EXERCISE REQUIREMENTS -> Would you please transcribe the data in full and exactly, excluding images?

== PROVIDED ENTRIES

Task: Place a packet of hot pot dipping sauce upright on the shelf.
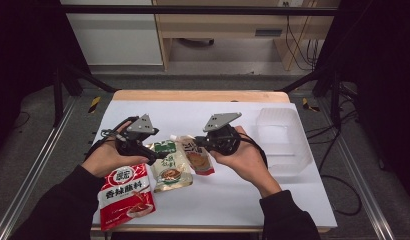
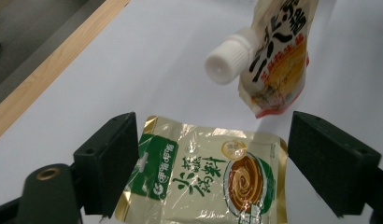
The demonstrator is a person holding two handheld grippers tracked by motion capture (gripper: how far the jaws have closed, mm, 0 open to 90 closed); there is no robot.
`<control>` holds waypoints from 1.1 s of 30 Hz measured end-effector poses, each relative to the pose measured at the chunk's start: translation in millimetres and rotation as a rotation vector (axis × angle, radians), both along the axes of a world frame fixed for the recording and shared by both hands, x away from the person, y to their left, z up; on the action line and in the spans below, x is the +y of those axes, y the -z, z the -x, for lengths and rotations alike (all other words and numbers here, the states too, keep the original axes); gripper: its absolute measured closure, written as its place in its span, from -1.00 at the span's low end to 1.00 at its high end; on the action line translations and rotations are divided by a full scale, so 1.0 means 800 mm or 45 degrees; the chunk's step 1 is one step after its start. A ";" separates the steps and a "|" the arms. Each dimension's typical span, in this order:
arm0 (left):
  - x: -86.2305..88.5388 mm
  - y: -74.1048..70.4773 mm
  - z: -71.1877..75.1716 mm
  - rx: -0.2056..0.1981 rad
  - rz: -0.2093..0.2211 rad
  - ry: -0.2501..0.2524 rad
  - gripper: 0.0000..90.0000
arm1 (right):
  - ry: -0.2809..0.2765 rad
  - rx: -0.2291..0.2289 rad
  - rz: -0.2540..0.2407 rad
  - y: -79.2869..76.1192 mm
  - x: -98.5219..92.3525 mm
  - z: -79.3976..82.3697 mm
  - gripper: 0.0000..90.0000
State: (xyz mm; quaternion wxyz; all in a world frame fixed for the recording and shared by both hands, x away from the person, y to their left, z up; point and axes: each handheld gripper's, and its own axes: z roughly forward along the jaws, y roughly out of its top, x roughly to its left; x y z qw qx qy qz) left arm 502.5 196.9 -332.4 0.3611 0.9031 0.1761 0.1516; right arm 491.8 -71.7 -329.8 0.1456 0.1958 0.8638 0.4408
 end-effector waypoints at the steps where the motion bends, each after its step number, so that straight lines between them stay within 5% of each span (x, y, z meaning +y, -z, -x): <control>1: -0.002 -0.001 0.000 -0.006 -0.010 0.009 -0.57 | -0.001 0.002 -0.001 0.000 0.001 0.001 0.99; 33: -0.018 -0.005 0.000 0.004 -0.031 0.133 0.23 | -0.075 0.030 -0.060 -0.002 0.026 0.009 0.99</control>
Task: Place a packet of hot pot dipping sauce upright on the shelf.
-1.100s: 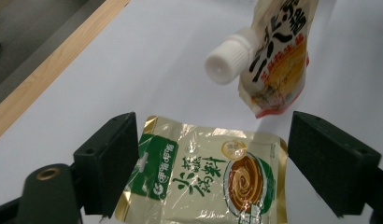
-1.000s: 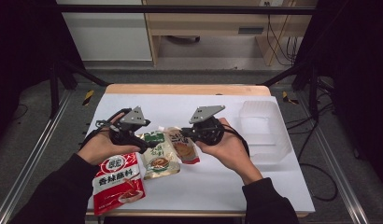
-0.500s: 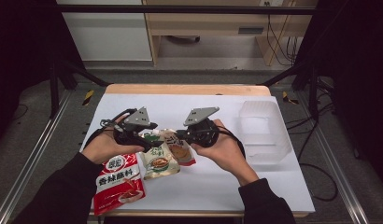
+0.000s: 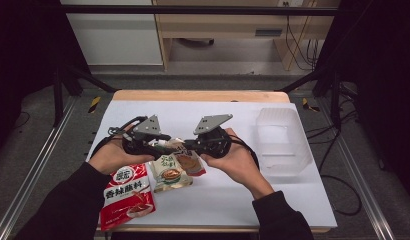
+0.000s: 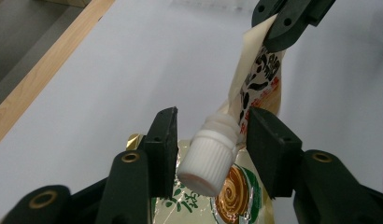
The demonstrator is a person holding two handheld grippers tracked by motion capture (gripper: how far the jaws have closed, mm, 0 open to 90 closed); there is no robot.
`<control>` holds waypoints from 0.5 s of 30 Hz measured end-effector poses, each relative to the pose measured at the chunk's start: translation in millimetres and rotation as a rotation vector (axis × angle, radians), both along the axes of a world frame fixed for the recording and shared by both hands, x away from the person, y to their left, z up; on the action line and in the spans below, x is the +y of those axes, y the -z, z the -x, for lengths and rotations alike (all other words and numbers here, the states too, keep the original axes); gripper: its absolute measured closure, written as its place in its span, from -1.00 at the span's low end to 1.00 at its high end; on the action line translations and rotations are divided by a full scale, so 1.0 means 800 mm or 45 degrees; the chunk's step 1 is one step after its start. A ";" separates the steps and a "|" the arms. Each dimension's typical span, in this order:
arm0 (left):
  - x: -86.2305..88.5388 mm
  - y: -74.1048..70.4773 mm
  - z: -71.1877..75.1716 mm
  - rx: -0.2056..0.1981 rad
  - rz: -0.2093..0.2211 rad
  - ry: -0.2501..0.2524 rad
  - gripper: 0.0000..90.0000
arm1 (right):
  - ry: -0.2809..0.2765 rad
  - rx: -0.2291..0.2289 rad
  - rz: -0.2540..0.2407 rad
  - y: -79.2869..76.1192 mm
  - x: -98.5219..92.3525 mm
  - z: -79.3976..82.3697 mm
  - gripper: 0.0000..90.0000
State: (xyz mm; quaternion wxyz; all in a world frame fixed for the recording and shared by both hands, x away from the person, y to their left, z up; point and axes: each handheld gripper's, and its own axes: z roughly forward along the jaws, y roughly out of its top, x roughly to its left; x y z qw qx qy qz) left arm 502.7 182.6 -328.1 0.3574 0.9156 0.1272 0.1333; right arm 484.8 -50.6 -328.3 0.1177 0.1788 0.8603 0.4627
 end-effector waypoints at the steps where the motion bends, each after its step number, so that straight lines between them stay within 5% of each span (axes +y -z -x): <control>1: 0.000 0.000 0.000 0.003 0.002 -0.001 0.27 | -0.001 0.000 -0.001 0.000 0.000 0.000 0.99; 15: -0.007 -0.008 0.006 -0.036 -0.005 -0.002 0.60 | 0.008 0.007 0.010 0.002 -0.004 -0.003 0.97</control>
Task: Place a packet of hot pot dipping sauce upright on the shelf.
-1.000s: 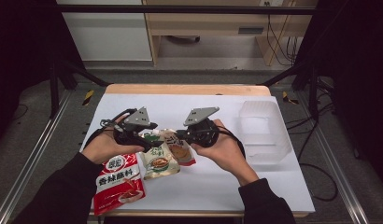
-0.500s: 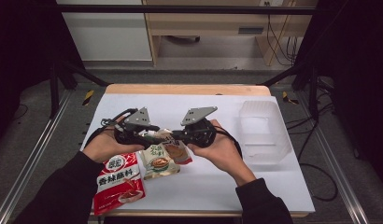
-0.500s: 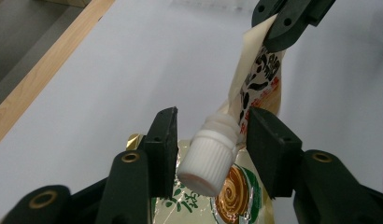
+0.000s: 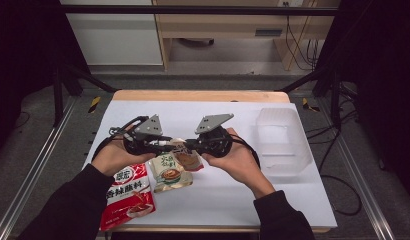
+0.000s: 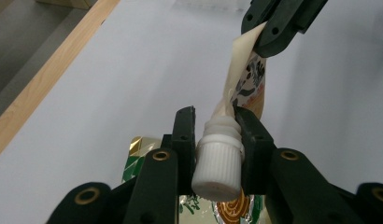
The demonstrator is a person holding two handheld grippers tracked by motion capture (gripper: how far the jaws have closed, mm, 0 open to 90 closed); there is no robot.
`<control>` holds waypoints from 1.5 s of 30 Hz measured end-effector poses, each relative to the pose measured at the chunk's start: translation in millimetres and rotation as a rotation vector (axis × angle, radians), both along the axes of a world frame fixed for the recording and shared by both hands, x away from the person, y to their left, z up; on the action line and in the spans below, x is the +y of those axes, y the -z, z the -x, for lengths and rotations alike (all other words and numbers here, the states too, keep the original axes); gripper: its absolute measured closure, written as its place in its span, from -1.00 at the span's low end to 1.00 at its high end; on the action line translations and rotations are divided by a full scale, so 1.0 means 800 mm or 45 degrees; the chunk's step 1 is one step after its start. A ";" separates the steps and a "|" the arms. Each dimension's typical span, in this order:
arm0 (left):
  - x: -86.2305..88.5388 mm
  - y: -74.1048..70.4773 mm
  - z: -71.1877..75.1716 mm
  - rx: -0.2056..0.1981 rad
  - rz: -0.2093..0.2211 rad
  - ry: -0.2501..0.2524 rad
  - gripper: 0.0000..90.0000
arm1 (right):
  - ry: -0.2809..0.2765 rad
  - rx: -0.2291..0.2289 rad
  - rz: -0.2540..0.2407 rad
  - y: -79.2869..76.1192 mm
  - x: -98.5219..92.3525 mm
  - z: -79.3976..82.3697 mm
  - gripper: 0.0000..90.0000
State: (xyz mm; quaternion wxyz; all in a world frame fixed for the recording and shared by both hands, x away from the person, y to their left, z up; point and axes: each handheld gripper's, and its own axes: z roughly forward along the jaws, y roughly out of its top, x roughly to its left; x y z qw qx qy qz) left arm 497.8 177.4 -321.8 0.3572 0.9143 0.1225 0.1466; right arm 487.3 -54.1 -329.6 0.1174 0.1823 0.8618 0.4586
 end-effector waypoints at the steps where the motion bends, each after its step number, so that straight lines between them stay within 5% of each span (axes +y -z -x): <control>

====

OUTPUT OF THE EXERCISE ->
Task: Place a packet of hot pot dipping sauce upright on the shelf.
The demonstrator is a person holding two handheld grippers tracked by motion capture (gripper: how far the jaws have closed, mm, 0 open to 90 closed); there is no robot.
`<control>` holds waypoints from 1.1 s of 30 Hz measured end-effector poses, each relative to the pose measured at the chunk's start: translation in millimetres and rotation as a rotation vector (axis × angle, radians), both along the axes of a world frame fixed for the recording and shared by both hands, x away from the person, y to their left, z up; on the action line and in the spans below, x is the +y of those axes, y the -z, z the -x, for lengths and rotations alike (all other words and numbers here, the states too, keep the original axes); gripper: its absolute measured closure, written as its place in its span, from -1.00 at the span's low end to 1.00 at its high end; on the action line translations and rotations are divided by a full scale, so 1.0 means 800 mm or 45 degrees; the chunk's step 1 is one step after its start. A ";" separates the steps and a "|" the arms. Each dimension's typical span, in this order:
arm0 (left):
  - x: -86.2305..88.5388 mm
  - y: -74.1048..70.4773 mm
  - z: -71.1877..75.1716 mm
  - rx: -0.2056..0.1981 rad
  - rz: -0.2093..0.2211 rad
  - ry: -0.2501..0.2524 rad
  - gripper: 0.0000..90.0000
arm1 (right):
  - ry: -0.2809..0.2765 rad
  - rx: -0.2291..0.2289 rad
  - rz: -0.2540..0.2407 rad
  - y: -79.2869..76.1192 mm
  - x: -98.5219..92.3525 mm
  - z: -79.3976..82.3697 mm
  - gripper: 0.0000..90.0000
State: (xyz mm; quaternion wxyz; all in a world frame fixed for the recording and shared by both hands, x away from the person, y to their left, z up; point and axes: each handheld gripper's, and its own axes: z roughly forward along the jaws, y roughly out of its top, x roughly to its left; x y z qw qx qy qz) left arm 502.5 196.9 -332.4 0.3611 0.9031 0.1761 0.1516; right arm 491.8 -71.7 -329.8 0.1456 0.1958 0.8638 0.4408
 end-effector waypoints at the steps where the motion bends, each after its step number, so that straight lines between them stay within 5% of each span (x, y, z meaning +y, -z, -x): <control>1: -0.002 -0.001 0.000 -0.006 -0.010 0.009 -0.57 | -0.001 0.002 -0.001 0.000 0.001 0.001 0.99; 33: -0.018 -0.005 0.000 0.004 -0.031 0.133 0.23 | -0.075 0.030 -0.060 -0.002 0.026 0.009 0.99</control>
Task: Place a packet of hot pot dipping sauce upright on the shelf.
-1.100s: 
-1.000s: 
-0.500s: 
+0.000s: 
+0.000s: 
The demonstrator is a person holding two handheld grippers tracked by motion capture (gripper: how far the jaws have closed, mm, 0 open to 90 closed); there is no robot.
`<control>` holds waypoints from 0.5 s of 30 Hz measured end-effector poses, each relative to the pose measured at the chunk's start: translation in millimetres and rotation as a rotation vector (axis × angle, radians), both along the axes of a world frame fixed for the recording and shared by both hands, x away from the person, y to their left, z up; on the action line and in the spans below, x is the +y of those axes, y the -z, z the -x, for lengths and rotations alike (all other words and numbers here, the states too, keep the original axes); gripper: its absolute measured closure, written as its place in its span, from -1.00 at the span's low end to 1.00 at its high end; on the action line translations and rotations are divided by a full scale, so 1.0 means 800 mm or 45 degrees; the chunk's step 1 is one step after its start. A ";" separates the steps and a "|" the arms. Each dimension's typical span, in this order:
arm0 (left):
  - x: -86.2305..88.5388 mm
  - y: -74.1048..70.4773 mm
  - z: -71.1877..75.1716 mm
  - rx: -0.2056..0.1981 rad
  - rz: -0.2093..0.2211 rad
  - ry: -0.2501..0.2524 rad
  - gripper: 0.0000..90.0000
arm1 (right):
  - ry: -0.2809..0.2765 rad
  - rx: -0.2291..0.2289 rad
  - rz: -0.2540..0.2407 rad
  - y: -79.2869..76.1192 mm
  - x: -98.5219..92.3525 mm
  - z: -79.3976..82.3697 mm
  - gripper: 0.0000..90.0000
State: (xyz mm; quaternion wxyz; all in a world frame fixed for the recording and shared by both hands, x away from the person, y to their left, z up; point and axes: each handheld gripper's, and its own axes: z roughly forward along the jaws, y roughly out of its top, x roughly to its left; x y z qw qx qy qz) left arm 502.7 182.6 -328.1 0.3574 0.9156 0.1272 0.1333; right arm 484.8 -50.6 -328.3 0.1177 0.1788 0.8603 0.4627
 end-effector waypoints at the steps where the motion bends, each after its step number, so that straight lines between them stay within 5% of each span (axes +y -z -x): <control>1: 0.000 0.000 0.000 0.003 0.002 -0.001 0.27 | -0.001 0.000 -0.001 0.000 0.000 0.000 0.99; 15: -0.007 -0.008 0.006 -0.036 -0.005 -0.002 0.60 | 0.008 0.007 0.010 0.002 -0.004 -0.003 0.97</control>
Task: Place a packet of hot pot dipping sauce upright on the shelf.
-1.000s: 
-0.500s: 
-0.500s: 
+0.000s: 
+0.000s: 
The demonstrator is a person holding two handheld grippers tracked by motion capture (gripper: how far the jaws have closed, mm, 0 open to 90 closed); there is no robot.
`<control>` holds waypoints from 1.5 s of 30 Hz measured end-effector poses, each relative to the pose measured at the chunk's start: translation in millimetres and rotation as a rotation vector (axis × angle, radians), both along the axes of a world frame fixed for the recording and shared by both hands, x away from the person, y to their left, z up; on the action line and in the spans below, x is the +y of those axes, y the -z, z the -x, for lengths and rotations alike (all other words and numbers here, the states too, keep the original axes); gripper: its absolute measured closure, written as its place in its span, from -1.00 at the span's low end to 1.00 at its high end; on the action line translations and rotations are divided by a full scale, so 1.0 means 800 mm or 45 degrees; the chunk's step 1 is one step after its start. A ";" separates the steps and a "|" the arms. Each dimension's typical span, in this order:
arm0 (left):
  - x: -86.2305..88.5388 mm
  - y: -74.1048..70.4773 mm
  - z: -71.1877..75.1716 mm
  - rx: -0.2056..0.1981 rad
  - rz: -0.2093..0.2211 rad
  - ry: -0.2501..0.2524 rad
  - gripper: 0.0000..90.0000
arm1 (right):
  - ry: -0.2809..0.2765 rad
  - rx: -0.2291..0.2289 rad
  - rz: -0.2540..0.2407 rad
  - y: -79.2869..76.1192 mm
  - x: -98.5219..92.3525 mm
  - z: -79.3976..82.3697 mm
  - gripper: 0.0000..90.0000
State: (xyz mm; quaternion wxyz; all in a world frame fixed for the recording and shared by both hands, x away from the person, y to their left, z up; point and axes: each handheld gripper's, and its own axes: z roughly forward along the jaws, y roughly out of its top, x roughly to its left; x y z qw qx qy qz) left arm 497.8 177.4 -321.8 0.3572 0.9143 0.1225 0.1466; right arm 487.3 -54.1 -329.6 0.1174 0.1823 0.8618 0.4586
 end-effector waypoints at the steps where the motion bends, each after its step number, so that straight lines between them stay within 5% of each span (axes +y -z -x): <control>

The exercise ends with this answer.